By Michael Dalto, SSI and SSDI Consultant

Download a printable version of “Don’t Ignore Medicaid! (Part 2)”


 If you want services for your child, then don’t ignore Medicaid! Medicaid (also called “Medical Assistance”) is a comprehensive medical benefit for people who meet certain financial limits and other criteria. This article is a continuation of “Don’t Ignore Medicaid! (Part 1)”.
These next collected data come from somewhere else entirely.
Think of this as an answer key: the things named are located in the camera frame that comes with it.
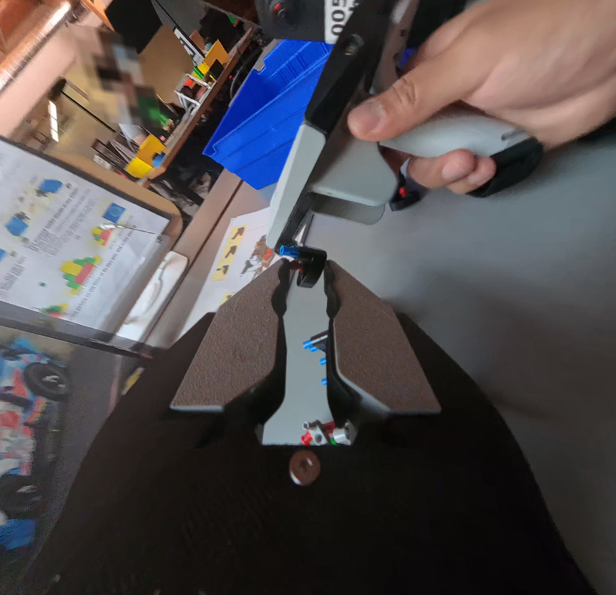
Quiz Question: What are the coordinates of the sign holder with printed sheet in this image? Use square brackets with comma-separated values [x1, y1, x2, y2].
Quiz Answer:
[0, 135, 189, 360]

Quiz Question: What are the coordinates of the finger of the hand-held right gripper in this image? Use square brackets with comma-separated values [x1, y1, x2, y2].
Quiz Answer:
[312, 137, 398, 226]
[266, 123, 329, 250]

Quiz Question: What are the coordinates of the person's right hand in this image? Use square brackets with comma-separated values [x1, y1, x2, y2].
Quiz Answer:
[346, 0, 616, 195]

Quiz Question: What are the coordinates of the lego chassis assembly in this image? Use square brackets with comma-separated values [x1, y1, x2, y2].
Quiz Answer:
[301, 330, 358, 446]

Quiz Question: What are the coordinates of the lego set box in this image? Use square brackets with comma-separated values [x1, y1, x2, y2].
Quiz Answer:
[0, 335, 73, 552]

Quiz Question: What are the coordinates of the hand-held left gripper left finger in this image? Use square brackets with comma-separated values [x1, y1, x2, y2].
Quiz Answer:
[170, 259, 291, 426]

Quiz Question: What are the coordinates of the small black lego subassembly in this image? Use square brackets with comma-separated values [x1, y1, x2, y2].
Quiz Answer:
[279, 244, 329, 289]
[389, 171, 424, 211]

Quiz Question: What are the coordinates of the blue storage bin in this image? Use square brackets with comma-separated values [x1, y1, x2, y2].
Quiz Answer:
[202, 40, 335, 191]

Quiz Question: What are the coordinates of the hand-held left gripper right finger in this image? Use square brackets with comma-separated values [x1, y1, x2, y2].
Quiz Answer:
[323, 260, 442, 427]

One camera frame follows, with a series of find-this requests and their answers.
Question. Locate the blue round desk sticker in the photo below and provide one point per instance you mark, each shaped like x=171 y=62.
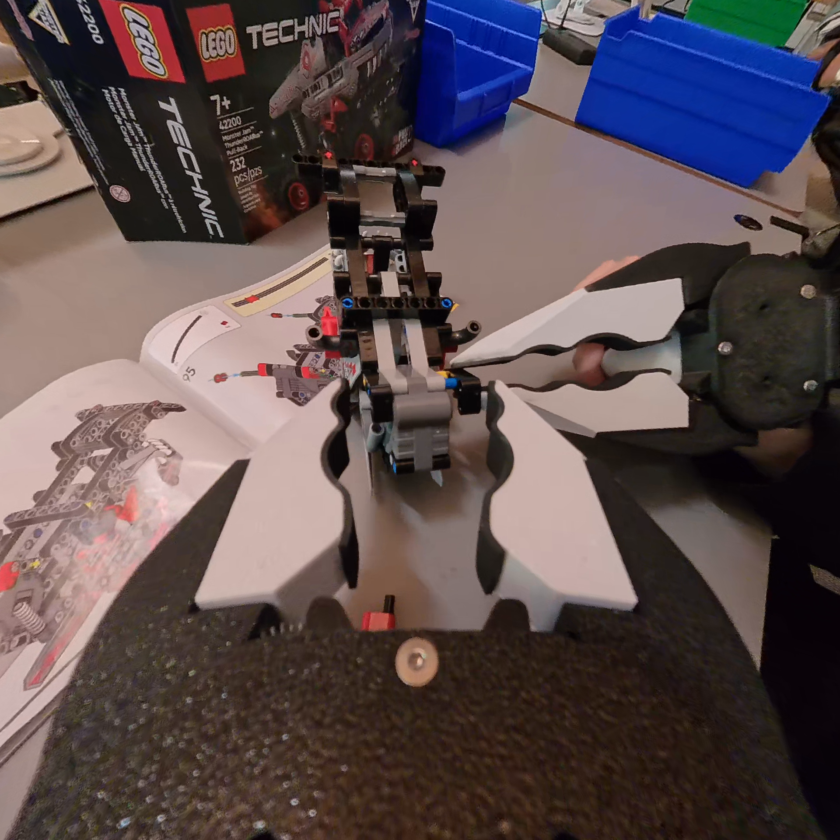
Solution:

How Are Income and Resources Counted?
The first 5 forms of Medicaid listed in “PFA Tips: Don’t Ignore Medicaid! Part 1” (SSI, Medicaid Continuation for Workers on SSI, Medicaid for Former SSI Recipients Who Receive Childhood Disability Benefits (CDB – AKA Disabled Adult Child (DAC) benefits, Optional Medicaid, and EID) count income and resources using either SSI rules or Aged, Blind and Disabled rules (which are very similar to SSI rules). These rules divide income into three kinds:

A. Not countable (includes SSI, Food Stamps and others)
B. Unearned income (SSDI, pensions, annuities, interest, Workers Comp, Unemployment Insurance, etc.) – all but $20/month counts
C. Earned income (wages, self-employment earnings, salaries, tips, royalties, etc.) – less than half counts

In short, almost all unearned income counts against the income limit, but less than half of earnings count. This means a person who has only earned income can earn more than twice the income limit and still be eligible for Medicaid.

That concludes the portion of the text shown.